Engineers blast levee to save Illinois town from possible flood


Bill Johnson

Angler Jessie Wilson waded off the levee into what was the parking area on the Greenville, Miss. waterfront to fish on Monday.

Jim Salter and Jim Suhr

SIKESTON, Mo. — The Army Corps of Engineers planned to blow a nearly two-mile-wide hole in an earthen levee late Monday, unleashing a muddy torrent into empty farm fields in a desperate bid to save an Illinois town from rising floodwaters.

Engineers announced their intention to carry out the blast after spending hours pumping liquid explosives into the Birds Point levee near tiny Cairo, Ill. The first explosion was to happen not long after nightfall.

But doubts persisted about whether breaking open the levee would provide the relief needed. How much water would the blast really divert from the Mississippi River? And will authorities have to do the same thing at other trouble spots downstream?

Time was running short to find answers. Five more inches of rain fell overnight, further straining the flood wall protecting tiny Cairo, Ill.

The seemingly endless rain has overwhelmed rivers and strained levees, including one protecting Cairo, at the confluence of the Ohio and Mississippi rivers.

The high water has raised concerns about the strain on the floodwalls in Cairo and other cities. The agency has been weighing for days whether to blow open the Birds Point levee, which would inundate 130,000 acres of Missouri farmland.
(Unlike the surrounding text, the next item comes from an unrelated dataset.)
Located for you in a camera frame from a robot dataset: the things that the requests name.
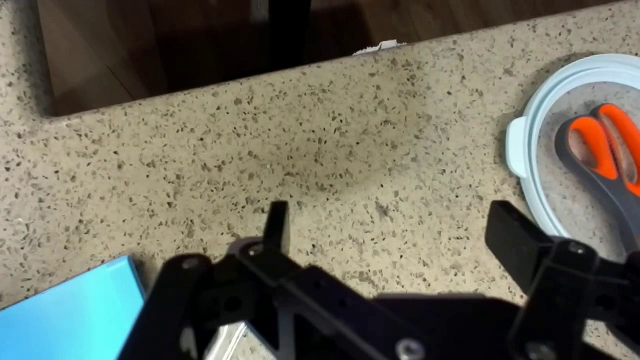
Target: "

Maj. Gen. Michael Walsh — the man ultimately responsible for the decision to go through with the plan— has indicated that he may not stop there if blasting open the Missouri levee does not do the trick.

“This is an event that may use all of the resources that we have to control this level of flooding,” Walsh told reporters at a weekend briefing, describing the amount of water as “unprecedented.”